Be fruitful, and multiply, and replenish the earth, and subdue it: and have dominion over the fish of the sea, and over the fowl of the air, and over every living thing...

For Rushdoony, the idea of dominion implied a form of Christian theocracy or, more accurately, a theonomy. For example, he wrote that:

The purpose of Christ's coming was in terms of the creation mandate... The redeemed are called to the original purpose of man, to exercise dominion under God, to be covenant-keepers, and to fulfil "the righteousness of the law" (Rom. 8:4)... Man is summoned to create the society God requires.[30]

Elsewhere he wrote:

The man who is being progressively sanctified will inescapably sanctify his home, school, politics, economics, science, and all things else by understanding and interpreting all things in terms of the word of God.[31]

Many evangelical Christians of all types have embraced Christian Reconstructionism in part or in whole. Evangelical leaders who endorsed it explicitly or implicitly include Jerry Falwell Sr., Bill Gothard, Jay Grimstead, D. James Kennedy, Tim LaHaye, Doug Phillips, Howard Phillips, Pat Robertson, Francis Schaeffer, and Wayne Whitehead. Gothard and the two Phillipses, for example, used Christian Reconstructionism to build the evangelical homeschooling community of the 1970s and 1980s. Robertson and Kennedy hosted Rushdoony on their television programs, and Robertson also used dominionist language in his book, The Secret Kingdom, and in his 1988 presidential campaign.[32]

Grimstead, of the Coalition on Revival, summarized the position of many evangelical leaders: "'I don't call myself [a Reconstructionist],' but 'A lot of us are coming to realize that the Bible is God's standard of morality ... in all points of history ... and for all societies, Christian and non-Christian alike... It so happens that Rushdoony, Bahnsen, and North understood that sooner.' He added, 'There are a lot of us floating around in Christian leadership—James Kennedy is one of them—who don't go all the way with the theonomy thing, but who want to rebuild America based on the Bible.'"[33]

Christian critics[edit]

Michael Horton of Westminster Seminary California has warned against the seductiveness of power-religion. The Christian rhetoric of the movement is weak, he argues, against the logic of its authoritarian and legalistic program, which will always drive reconstructionism toward sub-Christian ideas about sin, and the perfectibility of human nature (such as to imagine that, if Christians are in power, they won't be inclined to do evil). On the contrary, Horton and others maintain, God's Law can, often has been, and will be put to evil uses by Christians and others, in the state, in churches, in the marketplace, and in families; and these crimes are aggravated, because to oppose a wrong committed through abuse of God's law, a critic must bear being labeled an enemy of God's law.[34]

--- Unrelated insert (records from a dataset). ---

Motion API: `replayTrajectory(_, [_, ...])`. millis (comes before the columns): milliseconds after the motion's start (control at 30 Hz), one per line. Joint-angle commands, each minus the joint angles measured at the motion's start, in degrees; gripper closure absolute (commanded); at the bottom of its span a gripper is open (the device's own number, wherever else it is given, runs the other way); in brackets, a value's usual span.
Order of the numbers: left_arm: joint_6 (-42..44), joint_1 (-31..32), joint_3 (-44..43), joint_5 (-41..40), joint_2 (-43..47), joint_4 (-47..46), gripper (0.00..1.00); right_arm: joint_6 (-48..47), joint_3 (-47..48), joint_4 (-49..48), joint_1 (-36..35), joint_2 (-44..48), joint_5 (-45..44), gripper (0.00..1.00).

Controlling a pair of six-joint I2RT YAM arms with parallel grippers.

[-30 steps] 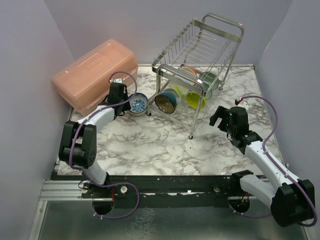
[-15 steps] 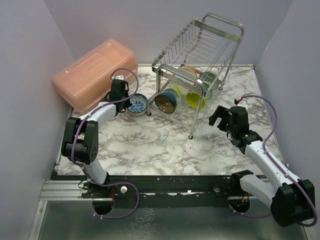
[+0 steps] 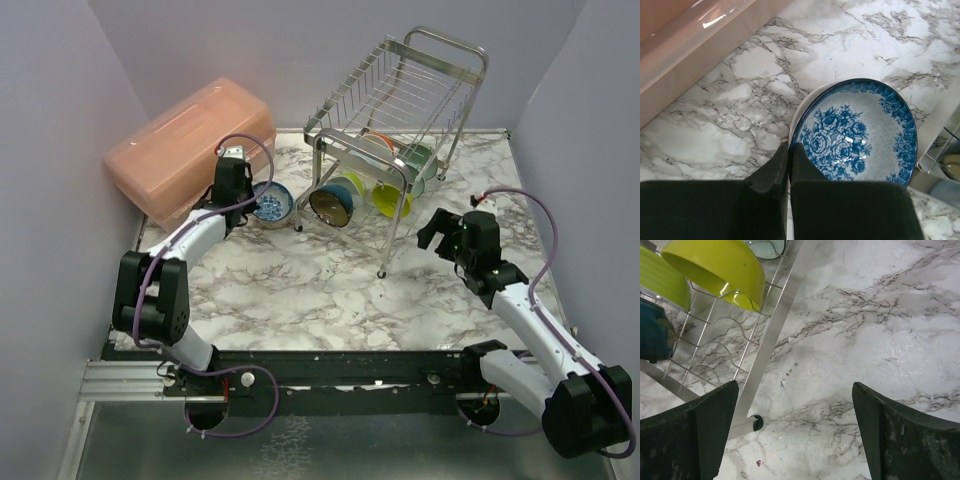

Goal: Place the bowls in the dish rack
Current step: Pick up the bowl from the center of the board, then place the bowl in the dish rack.

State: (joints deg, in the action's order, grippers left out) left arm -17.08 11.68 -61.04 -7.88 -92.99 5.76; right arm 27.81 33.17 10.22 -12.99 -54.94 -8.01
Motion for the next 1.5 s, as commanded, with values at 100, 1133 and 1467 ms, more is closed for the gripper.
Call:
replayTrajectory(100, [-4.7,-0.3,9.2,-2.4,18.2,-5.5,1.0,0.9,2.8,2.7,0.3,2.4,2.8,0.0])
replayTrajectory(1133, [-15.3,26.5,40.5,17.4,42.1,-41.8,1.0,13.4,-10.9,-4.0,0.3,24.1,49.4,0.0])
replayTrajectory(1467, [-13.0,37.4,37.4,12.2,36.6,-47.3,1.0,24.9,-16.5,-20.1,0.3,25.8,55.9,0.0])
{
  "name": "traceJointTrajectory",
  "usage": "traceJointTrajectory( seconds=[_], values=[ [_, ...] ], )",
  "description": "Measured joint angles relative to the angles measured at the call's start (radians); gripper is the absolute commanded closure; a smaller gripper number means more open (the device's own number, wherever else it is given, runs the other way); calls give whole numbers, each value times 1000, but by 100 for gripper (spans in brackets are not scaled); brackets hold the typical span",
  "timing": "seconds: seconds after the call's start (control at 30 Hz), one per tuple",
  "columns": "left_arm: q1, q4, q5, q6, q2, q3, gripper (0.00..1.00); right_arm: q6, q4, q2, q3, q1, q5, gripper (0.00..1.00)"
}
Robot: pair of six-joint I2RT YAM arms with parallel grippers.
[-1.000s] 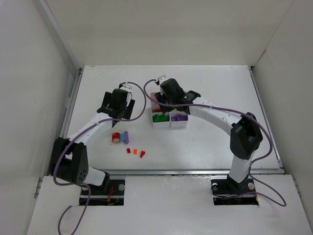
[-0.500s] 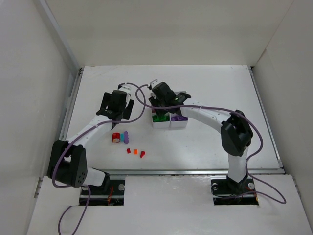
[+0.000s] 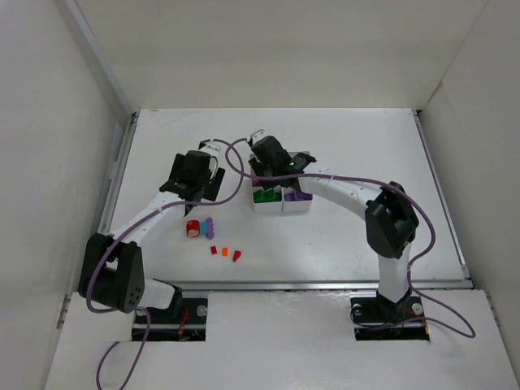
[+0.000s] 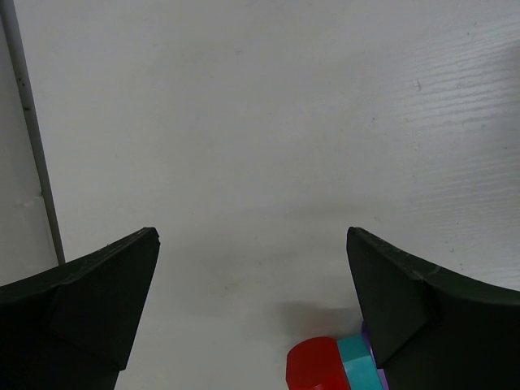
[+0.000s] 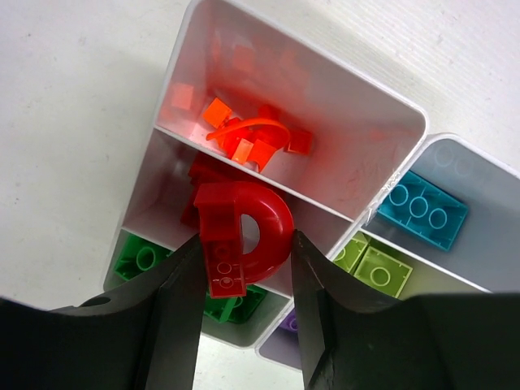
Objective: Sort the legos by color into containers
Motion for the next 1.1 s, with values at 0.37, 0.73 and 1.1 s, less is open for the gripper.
traceJointTrajectory(
  seconds=[0.37,0.73,1.1],
  values=[
    [0,-2,17,8,0,0,0,-11,2,11,21,0,14,20],
    [138,-332,391,396,-98,16,0,-67,0,-63,29,0,-9,19],
    [125,-505,531,829,-241,-113,7,-112,23,-119,11,0,-35,19]
  ],
)
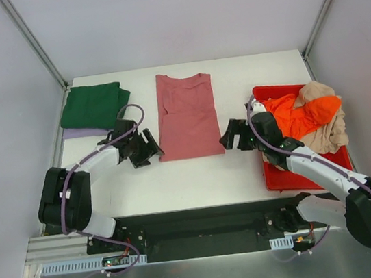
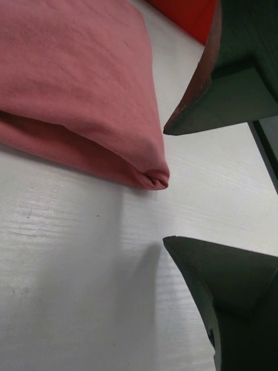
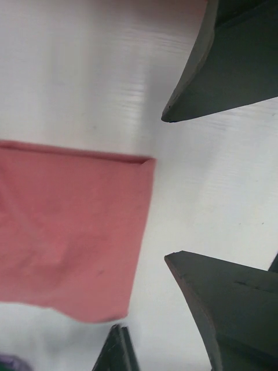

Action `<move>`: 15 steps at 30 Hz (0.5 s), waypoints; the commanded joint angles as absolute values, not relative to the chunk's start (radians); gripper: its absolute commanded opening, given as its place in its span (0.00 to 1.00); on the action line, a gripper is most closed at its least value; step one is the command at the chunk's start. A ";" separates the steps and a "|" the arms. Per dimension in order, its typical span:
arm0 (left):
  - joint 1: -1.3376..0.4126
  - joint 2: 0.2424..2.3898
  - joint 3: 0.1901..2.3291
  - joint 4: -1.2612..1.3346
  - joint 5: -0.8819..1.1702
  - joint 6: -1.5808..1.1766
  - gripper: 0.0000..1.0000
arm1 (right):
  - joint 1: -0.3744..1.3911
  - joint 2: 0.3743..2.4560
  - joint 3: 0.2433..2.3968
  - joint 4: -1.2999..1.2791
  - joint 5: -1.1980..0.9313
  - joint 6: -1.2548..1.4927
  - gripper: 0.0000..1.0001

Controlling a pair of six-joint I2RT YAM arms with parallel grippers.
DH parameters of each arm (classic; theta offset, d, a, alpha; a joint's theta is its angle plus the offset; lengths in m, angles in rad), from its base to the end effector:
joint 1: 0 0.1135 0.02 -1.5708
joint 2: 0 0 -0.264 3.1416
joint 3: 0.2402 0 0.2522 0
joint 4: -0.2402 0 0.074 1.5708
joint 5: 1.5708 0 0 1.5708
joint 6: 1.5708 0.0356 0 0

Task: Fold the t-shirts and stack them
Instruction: Grab one side of the 2/3 rectangular tshirt with both arms

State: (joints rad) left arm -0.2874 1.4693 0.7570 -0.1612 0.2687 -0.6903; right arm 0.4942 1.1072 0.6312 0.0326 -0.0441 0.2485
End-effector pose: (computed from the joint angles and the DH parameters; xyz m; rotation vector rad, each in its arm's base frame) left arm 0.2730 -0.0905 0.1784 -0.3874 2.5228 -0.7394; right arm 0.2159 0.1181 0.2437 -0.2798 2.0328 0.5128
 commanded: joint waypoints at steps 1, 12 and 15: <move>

J. Ligon Duncan of the Department of Systematic Theology of Reformed Theological Seminary in Jackson, Mississippi, warns that "Theonomy, in gross violation of biblical patterns and common sense, ignores the context of the giving of the law to the redemptive community of the Old Testament. This constitutes an approach to the nature of the civil law very different from Calvin and the rest of the Reformed tradition, which sees the civil law as God's application of his eternal standards to the particular exigencies of his people." Duncan rejects the reconstructionists' insistence that "the Old Testament civil case law is normative for the civil magistrate and government in the New Covenant era". He views their denial of the threefold distinction between moral, civil, and ceremonial law as representing one of the severe flaws in the reconstructionist hermeneutic.[35]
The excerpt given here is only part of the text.